Hebrews 11:1 “Faith is the assurance of things hoped for, the conviction of things not seen.”
I used to live in southern Illinois. While I was there, I would see lots of cars from Missouri, which is the next state to the west. On the license plates of the cars from that state you have the state’s motto: “Show me state.” I never really knew why they called Missouri by this name, so I did a little reading this morning. This is what I found out from one website: “There are several stories concerning the origin of the ‘Show-Me’ slogan. The most widely known story gives credit to Missouri’s U.S. Congressman Willard Duncan Vandiver for coining the phrase in 1899. During a speech in Philadelphia, he said: ‘I come from a state that raises corn and cotton and cockleburs and Democrats, and frothy eloquence neither convinces nor satisfies me. I am from Missouri. You have got to show me.’ The phrase is now used to describe the character of Missourians; not gullible, conservative, and unwilling to believe without adequate evidence.” It’s the idea that “seeing is believing,” or “don’t tell me about it, show me and I’ll believe you.” The problem with this view, however, is that our sight, in fact all of our senses, can lie to us. That’s why so many people wear glasses. They can’t see things as they are without them. And there are lots of things we can’t see even with 20/20 vision.

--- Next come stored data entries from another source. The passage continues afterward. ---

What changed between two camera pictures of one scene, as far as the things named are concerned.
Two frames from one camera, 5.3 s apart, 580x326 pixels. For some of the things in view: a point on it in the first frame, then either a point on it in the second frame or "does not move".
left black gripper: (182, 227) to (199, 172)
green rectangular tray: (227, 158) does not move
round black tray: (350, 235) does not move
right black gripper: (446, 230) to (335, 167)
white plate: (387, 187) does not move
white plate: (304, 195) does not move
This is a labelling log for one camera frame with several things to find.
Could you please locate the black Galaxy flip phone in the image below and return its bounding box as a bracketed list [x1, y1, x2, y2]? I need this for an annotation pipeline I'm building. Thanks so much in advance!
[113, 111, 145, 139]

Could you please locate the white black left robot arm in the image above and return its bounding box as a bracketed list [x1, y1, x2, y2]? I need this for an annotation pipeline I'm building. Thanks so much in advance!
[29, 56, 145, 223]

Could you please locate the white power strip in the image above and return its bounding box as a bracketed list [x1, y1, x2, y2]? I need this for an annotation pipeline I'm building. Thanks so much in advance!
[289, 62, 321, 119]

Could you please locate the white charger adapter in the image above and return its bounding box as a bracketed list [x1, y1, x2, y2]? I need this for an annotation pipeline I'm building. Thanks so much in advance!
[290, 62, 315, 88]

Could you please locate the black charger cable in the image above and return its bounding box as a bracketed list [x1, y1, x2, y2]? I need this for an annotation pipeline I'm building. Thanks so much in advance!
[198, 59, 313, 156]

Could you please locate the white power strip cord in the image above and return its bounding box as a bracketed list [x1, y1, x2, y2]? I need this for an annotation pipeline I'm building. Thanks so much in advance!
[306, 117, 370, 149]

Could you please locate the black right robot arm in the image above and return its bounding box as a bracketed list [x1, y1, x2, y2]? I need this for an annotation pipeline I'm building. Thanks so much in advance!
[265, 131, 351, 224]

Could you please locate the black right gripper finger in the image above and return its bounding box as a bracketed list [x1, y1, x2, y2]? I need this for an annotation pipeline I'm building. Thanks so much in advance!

Have you ever seen an atom? I haven’t, but they say they exist! Another example is our sense of taste. Every Christmas Eve at our home we have a tradition of making homemade ice cream. My stepdaughter and her family were here for Christmas (I believe the year was 2020) and I asked her to taste test the ice cream. It was chocolate. She told me she didn’t taste any chocolate, even though I had surely loaded the chocolate into it. Then I tasted it, and I could taste nothing but chocolate. How strange! But then we realized that she had recovered from Covid just a couple weeks prior, and her taste was still affected as a result. Thus, her sense of taste was lying to her!
It’s important to consider this when we think about the subject of faith. As the verse above tells us, faith means to believe in something that we can’t see. Faith is to trust in someone because we believe them, regardless of what our five senses might say about them. So, why would we do this? Who can we trust at a higher level than we can trust our own senses? There is only One. While our own senses can lie to us, and while people lie all the time, there is only One who cannot lie, and that is God (Titus 1:2). We learn about Him in the Scriptures, and what we learn is that not one word that He has ever said has ever been anything but the absolute truth.
An example of this is found toward the end of the book of Joshua, where we are told, “Not one word of all the good promises that the Lord had made to the house of Israel had failed; all came to pass” (Joshua 21:45). Listen to Solomon’s words at the dedication of the temple that he had constructed in obedience to God’s command: “Blessed be the Lord who has given rest to his people Israel, according to all that he promised. Not one word has failed of all his good promise, which he spoke by Moses his servant” (1 Kings 8:56). In Hebrews 6:17-19 we have these words regarding God’s promise to Abraham that He would bless all the world through him. He was pointing to the Messiah Who would come through Abraham’s line and one day in the future, bring salvation to the world: “So when God desired to show more convincingly to the heirs of the promise the unchangeable character of his purpose, he guaranteed it with an oath, so that by two unchangeable things, in which it is impossible for God to lie, we who have fled for refuge might have strong encouragement to hold fast to the hope set before us. We have this as a sure and steadfast anchor of the soul . . .” Then listen to Jesus as He speaks the following words to His disciples regarding His coming death: “Let not your hearts be troubled. Believe in God; believe also in me. In my Father’s house are many rooms. If it were not so, would I have told you that I go to prepare a place for you? And if I go and prepare a place for you, I will come again and will take you to myself, that where I am you may be also” (John 14:1-3).
So, what about you? Do you believe Him? Do you believe the one being in all the universe for Whom it is impossible to lie? Or are you trusting in your own senses, or someone or something else. You see, everything else will fail us. Everything else has limitations regarding knowing, perceiving, and conveying the truth. But there is only One Who is the Truth (John 14:6). Doesn’t it make sense to put your trust in Him?